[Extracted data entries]
■ ■ ■ ■ ■ ■ ■

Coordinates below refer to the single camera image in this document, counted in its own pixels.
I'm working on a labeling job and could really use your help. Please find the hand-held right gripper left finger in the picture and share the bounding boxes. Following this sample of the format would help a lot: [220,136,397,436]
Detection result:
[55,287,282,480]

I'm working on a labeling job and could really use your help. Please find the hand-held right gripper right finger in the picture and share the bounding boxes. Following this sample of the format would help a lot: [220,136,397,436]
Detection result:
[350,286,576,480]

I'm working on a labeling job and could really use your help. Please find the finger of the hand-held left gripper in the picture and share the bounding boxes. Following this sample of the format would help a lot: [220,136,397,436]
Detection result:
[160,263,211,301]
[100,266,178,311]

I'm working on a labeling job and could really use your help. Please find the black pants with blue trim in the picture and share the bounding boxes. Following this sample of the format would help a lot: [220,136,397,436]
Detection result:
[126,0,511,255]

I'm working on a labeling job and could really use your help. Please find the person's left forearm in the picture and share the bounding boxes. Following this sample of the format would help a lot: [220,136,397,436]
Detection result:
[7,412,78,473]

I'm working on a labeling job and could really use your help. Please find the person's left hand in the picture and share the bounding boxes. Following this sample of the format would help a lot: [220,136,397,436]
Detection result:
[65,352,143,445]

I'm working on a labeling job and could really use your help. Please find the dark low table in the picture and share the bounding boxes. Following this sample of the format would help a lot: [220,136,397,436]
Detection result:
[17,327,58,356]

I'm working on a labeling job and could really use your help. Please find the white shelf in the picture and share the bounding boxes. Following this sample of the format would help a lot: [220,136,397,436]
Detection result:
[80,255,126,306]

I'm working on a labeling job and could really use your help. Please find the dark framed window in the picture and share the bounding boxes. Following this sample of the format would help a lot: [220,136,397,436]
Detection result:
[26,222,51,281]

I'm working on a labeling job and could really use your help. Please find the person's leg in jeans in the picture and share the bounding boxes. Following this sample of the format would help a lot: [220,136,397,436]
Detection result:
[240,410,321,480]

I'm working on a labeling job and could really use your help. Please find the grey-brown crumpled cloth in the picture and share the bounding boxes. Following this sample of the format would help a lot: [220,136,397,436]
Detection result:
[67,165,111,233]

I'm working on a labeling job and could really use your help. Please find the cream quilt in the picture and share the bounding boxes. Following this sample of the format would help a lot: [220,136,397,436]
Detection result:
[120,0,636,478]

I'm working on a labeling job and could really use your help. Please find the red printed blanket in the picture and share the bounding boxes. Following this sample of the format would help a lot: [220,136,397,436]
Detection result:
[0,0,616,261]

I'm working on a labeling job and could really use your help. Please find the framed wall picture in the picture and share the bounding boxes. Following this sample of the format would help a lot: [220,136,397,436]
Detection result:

■ ■ ■ ■ ■ ■ ■

• WHAT IS BEING ASKED: Filter the records above down to the lines that hold the string "right".

• ANSWER TO THE EXERCISE:
I'm working on a labeling job and could really use your help. Please find the hand-held right gripper left finger in the picture and share the bounding boxes. Following this sample of the format would help a lot: [220,136,397,436]
I'm working on a labeling job and could really use your help. Please find the hand-held right gripper right finger in the picture and share the bounding boxes. Following this sample of the format would help a lot: [220,136,397,436]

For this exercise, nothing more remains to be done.